Excerpts from a dataset
* * *
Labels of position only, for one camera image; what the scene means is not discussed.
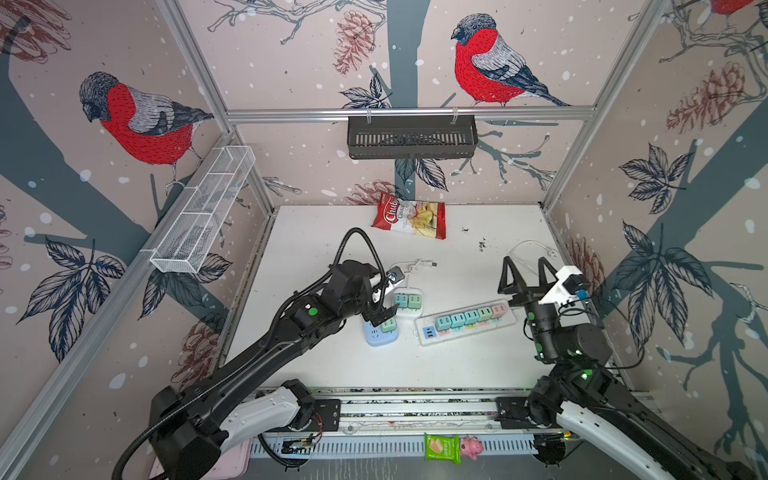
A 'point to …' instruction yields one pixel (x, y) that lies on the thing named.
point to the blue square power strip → (375, 336)
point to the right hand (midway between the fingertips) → (519, 262)
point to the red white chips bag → (421, 218)
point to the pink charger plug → (499, 310)
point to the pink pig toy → (471, 447)
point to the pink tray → (233, 463)
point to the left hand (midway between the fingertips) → (385, 285)
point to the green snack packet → (443, 447)
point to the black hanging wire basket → (412, 139)
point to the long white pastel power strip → (425, 331)
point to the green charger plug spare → (389, 326)
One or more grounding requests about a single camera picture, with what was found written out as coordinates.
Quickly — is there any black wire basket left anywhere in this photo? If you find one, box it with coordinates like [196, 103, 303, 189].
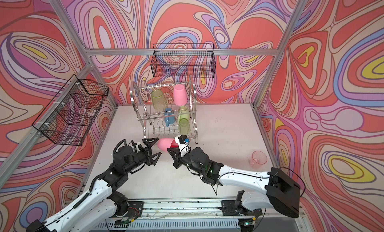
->
[32, 75, 109, 146]

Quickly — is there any steel two-tier dish rack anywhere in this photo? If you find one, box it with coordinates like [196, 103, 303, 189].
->
[130, 78, 199, 144]

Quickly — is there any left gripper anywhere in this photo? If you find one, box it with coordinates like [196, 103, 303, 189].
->
[123, 138, 162, 176]

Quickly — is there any light green ceramic mug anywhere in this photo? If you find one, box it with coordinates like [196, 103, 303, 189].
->
[177, 105, 191, 123]

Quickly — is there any blue ceramic mug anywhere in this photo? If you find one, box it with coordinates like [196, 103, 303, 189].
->
[164, 108, 176, 127]

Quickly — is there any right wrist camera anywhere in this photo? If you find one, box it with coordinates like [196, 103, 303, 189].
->
[175, 135, 191, 157]

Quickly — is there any clear pink glass cup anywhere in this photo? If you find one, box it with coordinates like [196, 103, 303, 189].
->
[249, 151, 268, 168]

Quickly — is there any green transparent cup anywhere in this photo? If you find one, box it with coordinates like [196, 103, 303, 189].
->
[179, 118, 191, 135]
[151, 89, 168, 112]

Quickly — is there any pink plastic cup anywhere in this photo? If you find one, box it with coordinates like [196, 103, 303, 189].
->
[158, 138, 179, 152]
[174, 84, 188, 106]

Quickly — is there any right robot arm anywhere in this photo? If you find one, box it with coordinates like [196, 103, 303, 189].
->
[167, 146, 301, 218]

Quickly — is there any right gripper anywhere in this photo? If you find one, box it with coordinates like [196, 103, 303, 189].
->
[167, 147, 205, 175]

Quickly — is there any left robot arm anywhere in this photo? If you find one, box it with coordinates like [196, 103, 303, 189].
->
[26, 138, 161, 232]

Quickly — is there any black wire basket back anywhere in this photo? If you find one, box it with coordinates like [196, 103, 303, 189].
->
[151, 43, 216, 80]

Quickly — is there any black wire basket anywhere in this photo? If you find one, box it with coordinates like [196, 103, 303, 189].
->
[32, 75, 109, 146]
[151, 43, 216, 80]

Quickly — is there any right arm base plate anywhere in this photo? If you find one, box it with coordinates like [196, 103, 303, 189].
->
[217, 200, 263, 217]

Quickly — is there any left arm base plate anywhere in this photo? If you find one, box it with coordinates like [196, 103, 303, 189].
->
[107, 200, 144, 219]

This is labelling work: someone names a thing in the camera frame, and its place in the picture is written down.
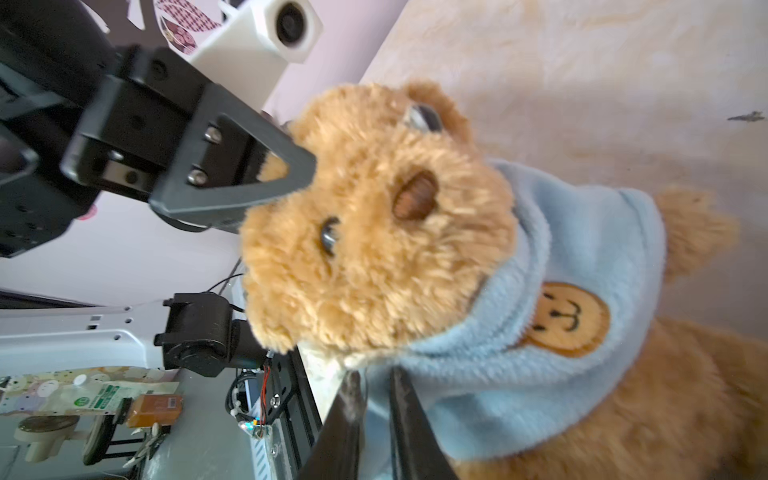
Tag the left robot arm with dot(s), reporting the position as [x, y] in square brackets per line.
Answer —
[80, 116]

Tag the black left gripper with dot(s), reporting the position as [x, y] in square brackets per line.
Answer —
[160, 131]

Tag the light blue bear hoodie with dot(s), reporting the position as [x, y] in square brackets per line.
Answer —
[488, 393]

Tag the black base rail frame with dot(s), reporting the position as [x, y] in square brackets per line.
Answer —
[292, 415]

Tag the brown teddy bear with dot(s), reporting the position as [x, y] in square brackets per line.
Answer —
[404, 222]

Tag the white slotted cable duct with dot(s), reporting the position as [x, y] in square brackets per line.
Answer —
[261, 459]

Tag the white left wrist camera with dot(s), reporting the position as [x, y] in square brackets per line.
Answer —
[249, 53]

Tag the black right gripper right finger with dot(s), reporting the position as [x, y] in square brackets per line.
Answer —
[416, 454]

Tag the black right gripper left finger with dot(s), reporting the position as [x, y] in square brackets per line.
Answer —
[336, 453]

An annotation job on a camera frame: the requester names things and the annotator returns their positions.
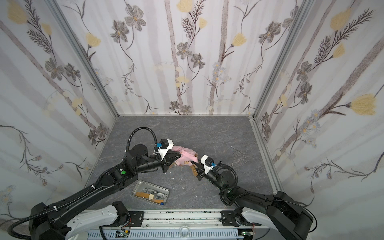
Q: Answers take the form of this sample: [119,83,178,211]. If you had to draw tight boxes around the metal tray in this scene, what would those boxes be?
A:
[132,180,170,206]

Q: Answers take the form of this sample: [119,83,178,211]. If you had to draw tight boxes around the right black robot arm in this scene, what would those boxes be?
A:
[192,162,317,240]

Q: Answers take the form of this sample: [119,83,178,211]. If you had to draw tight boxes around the brown teddy bear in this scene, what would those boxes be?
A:
[171,152,198,177]

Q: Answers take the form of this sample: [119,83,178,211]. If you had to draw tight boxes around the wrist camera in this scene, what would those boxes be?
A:
[201,155,216,175]
[155,139,174,162]

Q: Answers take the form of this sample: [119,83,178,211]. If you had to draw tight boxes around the pink teddy hoodie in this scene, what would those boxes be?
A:
[172,146,198,166]

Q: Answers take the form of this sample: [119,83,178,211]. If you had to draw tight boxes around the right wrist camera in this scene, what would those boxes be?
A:
[201,155,216,175]

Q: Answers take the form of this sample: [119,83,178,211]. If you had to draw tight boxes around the black corrugated cable hose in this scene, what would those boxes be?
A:
[7,126,158,240]

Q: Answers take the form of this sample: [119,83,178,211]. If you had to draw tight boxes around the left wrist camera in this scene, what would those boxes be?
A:
[155,139,174,162]

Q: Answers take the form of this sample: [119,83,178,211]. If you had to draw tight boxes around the wooden brush in tray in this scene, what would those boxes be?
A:
[134,192,165,205]

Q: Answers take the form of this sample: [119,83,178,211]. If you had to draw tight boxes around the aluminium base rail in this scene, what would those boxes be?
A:
[86,208,307,240]

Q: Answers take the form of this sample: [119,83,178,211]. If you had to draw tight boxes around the scissors in tray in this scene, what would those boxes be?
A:
[143,188,167,199]

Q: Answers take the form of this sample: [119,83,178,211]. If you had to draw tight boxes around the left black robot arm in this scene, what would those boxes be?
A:
[29,142,182,240]

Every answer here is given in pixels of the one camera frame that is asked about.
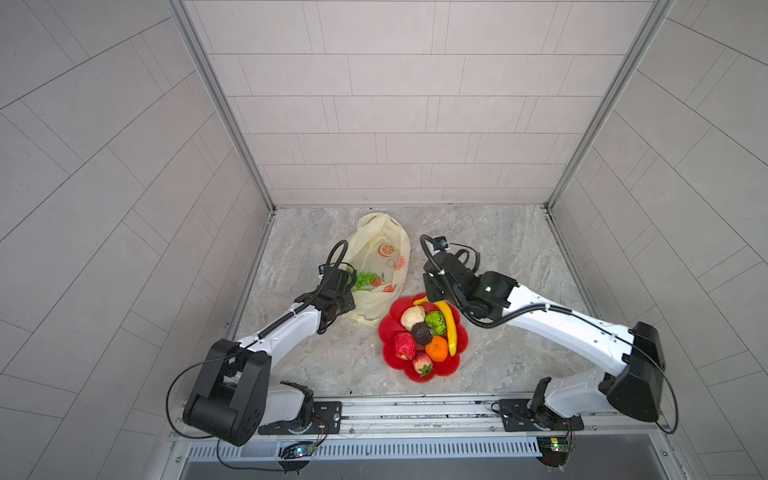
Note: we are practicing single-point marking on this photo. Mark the cream plastic shopping bag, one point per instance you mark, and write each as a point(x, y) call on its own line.
point(381, 245)

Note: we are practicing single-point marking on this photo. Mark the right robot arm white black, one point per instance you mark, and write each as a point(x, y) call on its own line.
point(628, 374)

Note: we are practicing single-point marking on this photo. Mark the fake green grapes bunch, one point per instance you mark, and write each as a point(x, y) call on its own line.
point(367, 280)

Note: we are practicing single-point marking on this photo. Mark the fake red strawberry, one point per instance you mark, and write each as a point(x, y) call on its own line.
point(422, 364)

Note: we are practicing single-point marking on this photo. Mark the fake dark purple fruit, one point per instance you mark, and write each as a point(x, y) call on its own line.
point(421, 333)

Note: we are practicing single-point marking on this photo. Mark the fake beige fruit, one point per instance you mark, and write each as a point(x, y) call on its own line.
point(412, 316)

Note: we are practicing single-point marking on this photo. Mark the fake yellow banana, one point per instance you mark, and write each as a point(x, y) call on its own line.
point(452, 335)

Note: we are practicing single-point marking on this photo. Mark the right green circuit board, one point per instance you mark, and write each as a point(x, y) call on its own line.
point(554, 446)

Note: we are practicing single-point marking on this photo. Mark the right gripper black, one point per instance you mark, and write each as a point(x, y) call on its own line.
point(427, 281)

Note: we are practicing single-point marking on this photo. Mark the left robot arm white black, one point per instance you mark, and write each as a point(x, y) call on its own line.
point(233, 396)

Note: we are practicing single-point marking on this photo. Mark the fake orange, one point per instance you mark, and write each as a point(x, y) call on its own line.
point(438, 349)

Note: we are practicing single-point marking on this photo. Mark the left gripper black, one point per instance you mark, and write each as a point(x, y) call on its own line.
point(348, 302)

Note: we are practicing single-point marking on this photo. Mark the left green circuit board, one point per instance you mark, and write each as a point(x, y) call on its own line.
point(298, 451)

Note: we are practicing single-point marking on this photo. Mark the green circuit board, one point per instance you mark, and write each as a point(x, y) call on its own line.
point(298, 451)
point(554, 446)

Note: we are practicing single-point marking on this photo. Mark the aluminium mounting rail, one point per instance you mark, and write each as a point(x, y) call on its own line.
point(461, 415)

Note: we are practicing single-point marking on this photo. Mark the perforated metal vent strip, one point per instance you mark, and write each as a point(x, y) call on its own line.
point(378, 449)

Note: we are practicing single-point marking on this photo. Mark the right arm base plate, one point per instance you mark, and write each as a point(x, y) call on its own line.
point(522, 415)

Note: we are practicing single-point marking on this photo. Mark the red flower-shaped plate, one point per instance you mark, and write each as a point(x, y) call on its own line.
point(390, 326)

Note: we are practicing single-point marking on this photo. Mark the fake red fruit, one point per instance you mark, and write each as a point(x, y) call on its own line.
point(404, 346)

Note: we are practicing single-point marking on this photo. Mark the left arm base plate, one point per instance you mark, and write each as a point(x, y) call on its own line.
point(324, 419)

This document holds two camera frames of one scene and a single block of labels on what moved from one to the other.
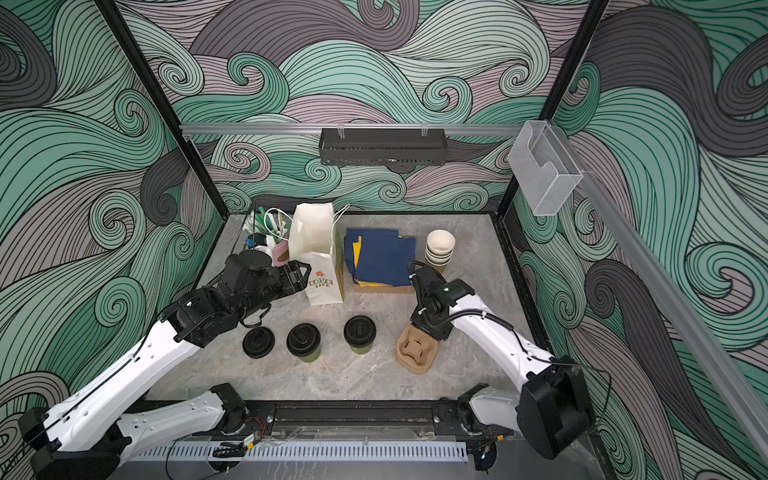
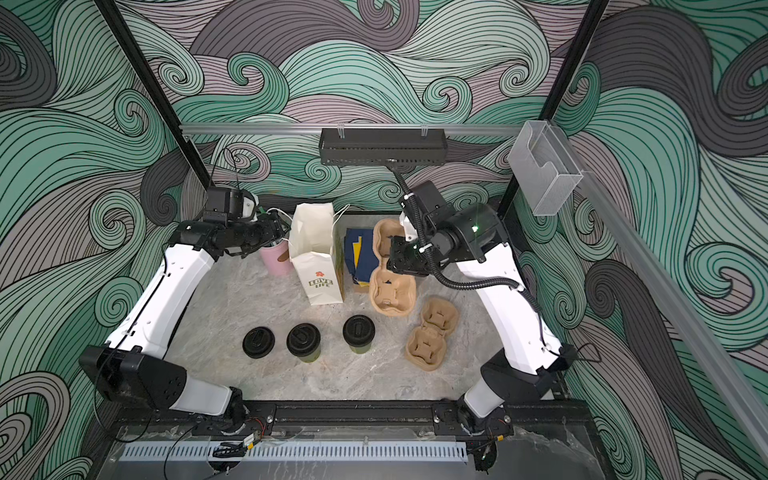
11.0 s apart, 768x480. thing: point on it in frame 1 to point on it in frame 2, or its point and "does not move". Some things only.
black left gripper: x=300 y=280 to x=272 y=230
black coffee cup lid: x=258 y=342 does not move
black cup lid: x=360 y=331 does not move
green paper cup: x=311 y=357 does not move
* * *
Exact text is required for the lines from the one with "the left arm" through the last line of the entries, both included. Omit pictures.

== Exercise solution ==
Note: we are practicing single-point marking on this photo. Mark the left arm base plate, one point per instance you mark, and write each as a point(x, y) call on its own line.
point(324, 419)

This document holds two camera frames of one scene and a single block of labels on what moved from one to the other.
11.0 s apart, 768x480. thing: point on it in frame 1 to point on it in frame 2, or its point and "does not move". Some things only.
black left gripper: x=300 y=280 to x=272 y=230
black coffee cup lid: x=258 y=342 does not move
black cup lid: x=360 y=331 does not move
green paper cup: x=311 y=357 does not move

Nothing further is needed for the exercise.